▶ **Work task**:
Taking the line with "A thing is named, a" as the first and the line with "Would you kindly give the outline mask of the white right" as the last, set down exactly every line in that range from the entries below, and no more.

▶ **Exercise data**:
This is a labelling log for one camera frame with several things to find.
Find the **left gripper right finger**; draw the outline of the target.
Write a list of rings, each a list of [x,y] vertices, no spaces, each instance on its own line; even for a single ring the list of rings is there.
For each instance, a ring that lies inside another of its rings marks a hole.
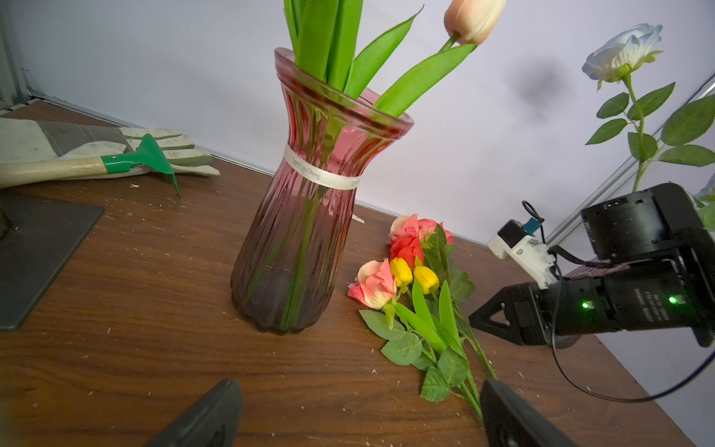
[[[490,446],[577,447],[502,381],[486,379],[480,405]]]

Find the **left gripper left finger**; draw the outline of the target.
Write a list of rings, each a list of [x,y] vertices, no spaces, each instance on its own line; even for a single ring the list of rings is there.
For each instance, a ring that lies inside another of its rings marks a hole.
[[[146,446],[232,446],[244,406],[236,379],[225,379],[159,432]]]

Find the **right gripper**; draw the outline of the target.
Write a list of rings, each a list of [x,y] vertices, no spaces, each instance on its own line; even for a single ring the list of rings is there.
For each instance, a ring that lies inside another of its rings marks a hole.
[[[523,346],[553,336],[691,327],[693,305],[675,274],[620,273],[555,283],[506,286],[475,310],[472,329]]]

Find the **yellow tulip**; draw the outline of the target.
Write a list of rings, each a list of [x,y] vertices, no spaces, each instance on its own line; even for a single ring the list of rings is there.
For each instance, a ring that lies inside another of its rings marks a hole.
[[[426,295],[433,294],[439,288],[439,278],[430,268],[417,266],[414,273],[402,259],[393,259],[389,263],[392,275],[396,279],[398,291],[407,292],[413,285],[411,302],[413,310],[402,304],[395,305],[395,312],[402,322],[406,322],[413,330],[417,331],[432,349],[441,355],[447,344],[439,335],[433,316],[426,303]]]
[[[491,361],[487,358],[467,316],[459,307],[459,303],[473,294],[475,286],[467,273],[451,266],[448,270],[438,268],[435,272],[429,266],[418,264],[413,268],[413,293],[411,301],[416,314],[426,320],[426,312],[433,317],[433,332],[437,335],[437,321],[450,333],[454,344],[467,341],[479,358],[487,374],[496,379],[497,375]]]

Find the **pink tulip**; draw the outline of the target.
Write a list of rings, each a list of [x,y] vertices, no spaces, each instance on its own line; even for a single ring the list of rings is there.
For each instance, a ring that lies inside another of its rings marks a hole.
[[[402,322],[395,312],[395,305],[402,304],[413,310],[411,292],[398,291],[392,276],[389,260],[370,261],[361,266],[356,280],[348,287],[348,296],[365,306],[359,312],[368,328],[385,344],[382,355],[400,366],[411,366],[424,373],[420,396],[428,402],[444,402],[452,394],[460,395],[482,421],[480,391],[470,369],[464,344],[457,342],[445,331],[439,321],[439,335],[447,348],[439,355],[417,331]]]

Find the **dark pink vase with ribbon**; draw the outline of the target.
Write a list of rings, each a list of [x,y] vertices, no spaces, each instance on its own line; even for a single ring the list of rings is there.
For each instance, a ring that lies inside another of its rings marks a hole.
[[[407,114],[376,109],[307,74],[287,48],[275,51],[288,113],[283,160],[244,240],[232,300],[262,332],[299,333],[333,295],[357,188],[369,163],[412,127]]]

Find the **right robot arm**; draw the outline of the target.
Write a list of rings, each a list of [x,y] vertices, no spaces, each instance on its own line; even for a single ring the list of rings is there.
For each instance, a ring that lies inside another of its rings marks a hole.
[[[601,271],[557,279],[555,246],[534,233],[538,219],[508,221],[490,239],[531,281],[501,289],[468,318],[471,328],[517,346],[548,346],[570,336],[692,329],[714,341],[714,240],[686,191],[659,184],[581,212]]]

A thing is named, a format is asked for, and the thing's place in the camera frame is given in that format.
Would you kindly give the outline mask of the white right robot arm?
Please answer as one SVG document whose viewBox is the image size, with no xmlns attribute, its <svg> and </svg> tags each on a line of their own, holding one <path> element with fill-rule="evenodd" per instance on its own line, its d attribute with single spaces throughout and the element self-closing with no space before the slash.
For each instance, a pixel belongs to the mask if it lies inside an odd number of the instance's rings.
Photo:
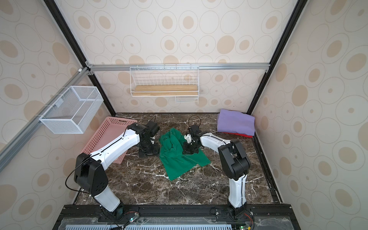
<svg viewBox="0 0 368 230">
<path fill-rule="evenodd" d="M 199 165 L 209 165 L 210 160 L 200 149 L 212 149 L 218 153 L 222 170 L 229 178 L 230 210 L 239 215 L 246 209 L 245 182 L 251 162 L 239 140 L 225 140 L 212 133 L 182 135 L 176 129 L 161 136 L 160 160 L 169 180 L 175 180 Z"/>
</svg>

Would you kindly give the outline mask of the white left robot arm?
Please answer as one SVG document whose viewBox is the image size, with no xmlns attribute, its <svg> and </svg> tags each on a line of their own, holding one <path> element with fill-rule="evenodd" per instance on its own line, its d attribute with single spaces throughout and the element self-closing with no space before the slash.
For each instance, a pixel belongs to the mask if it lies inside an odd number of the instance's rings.
<svg viewBox="0 0 368 230">
<path fill-rule="evenodd" d="M 159 126 L 153 121 L 146 125 L 133 123 L 123 134 L 102 148 L 90 153 L 81 153 L 76 159 L 76 167 L 71 173 L 74 182 L 84 192 L 91 195 L 115 220 L 124 216 L 124 204 L 108 185 L 106 169 L 124 152 L 138 146 L 139 156 L 158 156 L 160 146 L 155 142 Z"/>
</svg>

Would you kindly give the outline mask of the green t-shirt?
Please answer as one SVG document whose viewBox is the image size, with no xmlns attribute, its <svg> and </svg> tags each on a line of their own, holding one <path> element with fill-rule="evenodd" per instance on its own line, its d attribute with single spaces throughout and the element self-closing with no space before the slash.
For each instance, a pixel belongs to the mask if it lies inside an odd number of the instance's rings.
<svg viewBox="0 0 368 230">
<path fill-rule="evenodd" d="M 187 143 L 184 135 L 175 128 L 170 129 L 160 138 L 160 160 L 171 181 L 197 165 L 204 167 L 210 164 L 210 160 L 202 150 L 192 155 L 183 154 L 184 143 Z"/>
</svg>

▶ **Result for this exercise**:
A thing is named, a format is asked for, and the thing's place in the camera frame is given in that format.
Would you kindly give the outline mask of the white right robot arm?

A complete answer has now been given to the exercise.